ASSIGNMENT: For each line of the material, check for the string "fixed"; then state how many lines had it, giving only the number.

SUPPLIED MATERIAL:
----------------------------------------

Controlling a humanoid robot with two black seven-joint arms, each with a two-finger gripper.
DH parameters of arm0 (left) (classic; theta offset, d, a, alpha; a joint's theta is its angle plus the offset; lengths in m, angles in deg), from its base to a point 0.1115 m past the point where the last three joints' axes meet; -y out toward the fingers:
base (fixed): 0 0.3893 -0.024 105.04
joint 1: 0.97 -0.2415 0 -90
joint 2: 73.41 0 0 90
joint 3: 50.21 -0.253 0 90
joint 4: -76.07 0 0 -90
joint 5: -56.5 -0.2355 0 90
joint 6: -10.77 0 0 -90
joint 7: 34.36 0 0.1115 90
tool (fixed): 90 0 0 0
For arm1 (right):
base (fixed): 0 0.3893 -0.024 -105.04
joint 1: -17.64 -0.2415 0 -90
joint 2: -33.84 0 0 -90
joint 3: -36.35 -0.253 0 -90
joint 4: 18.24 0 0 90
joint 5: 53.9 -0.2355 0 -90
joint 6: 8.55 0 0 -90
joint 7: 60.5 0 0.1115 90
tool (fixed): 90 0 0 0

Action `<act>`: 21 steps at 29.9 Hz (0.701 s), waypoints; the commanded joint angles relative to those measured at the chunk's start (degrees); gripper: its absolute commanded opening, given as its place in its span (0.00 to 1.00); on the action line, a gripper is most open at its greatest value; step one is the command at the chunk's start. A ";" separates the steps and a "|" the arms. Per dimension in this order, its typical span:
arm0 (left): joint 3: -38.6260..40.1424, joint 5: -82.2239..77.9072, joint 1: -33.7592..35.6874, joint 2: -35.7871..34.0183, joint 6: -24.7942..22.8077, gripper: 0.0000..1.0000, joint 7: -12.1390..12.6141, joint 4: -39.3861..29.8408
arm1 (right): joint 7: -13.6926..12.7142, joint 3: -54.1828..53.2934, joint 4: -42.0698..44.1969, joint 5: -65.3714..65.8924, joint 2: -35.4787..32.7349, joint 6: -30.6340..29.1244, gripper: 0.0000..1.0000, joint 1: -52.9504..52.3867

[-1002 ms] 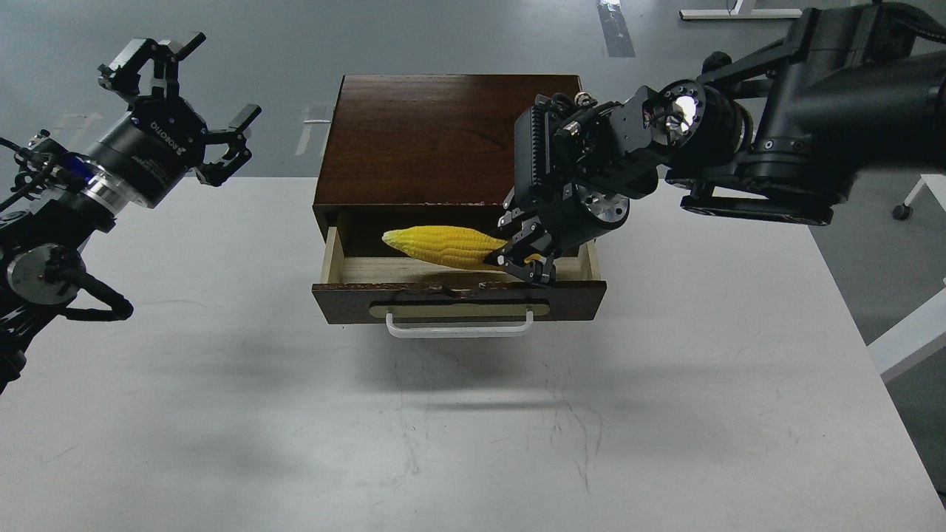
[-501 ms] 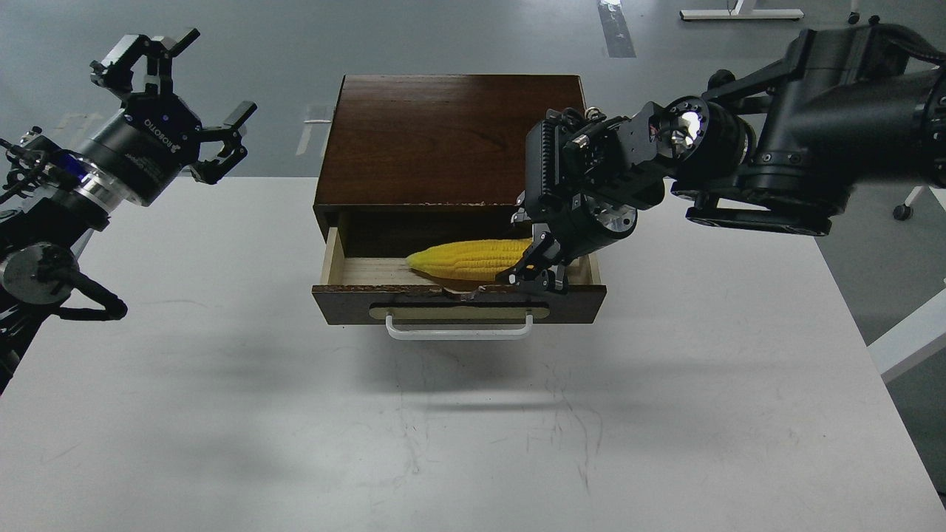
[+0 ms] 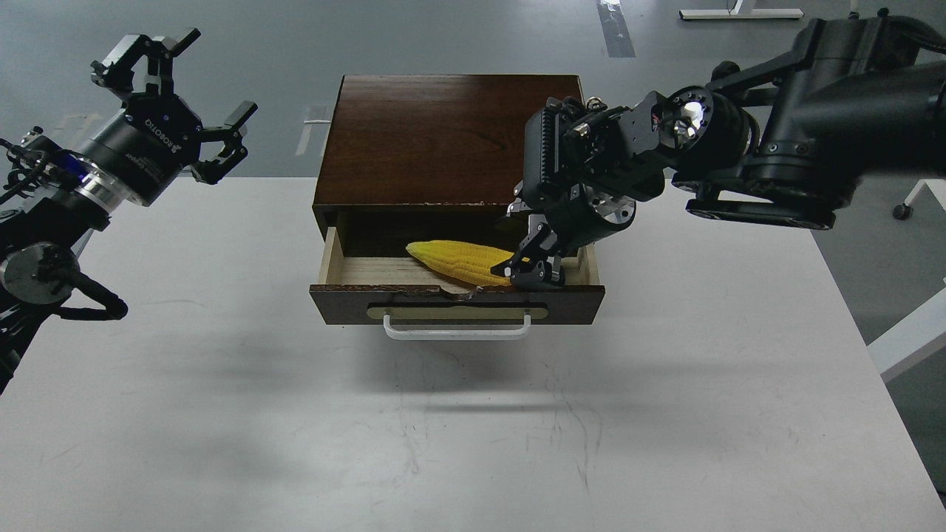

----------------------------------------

RESPONSE FOR THIS EXERCISE: 4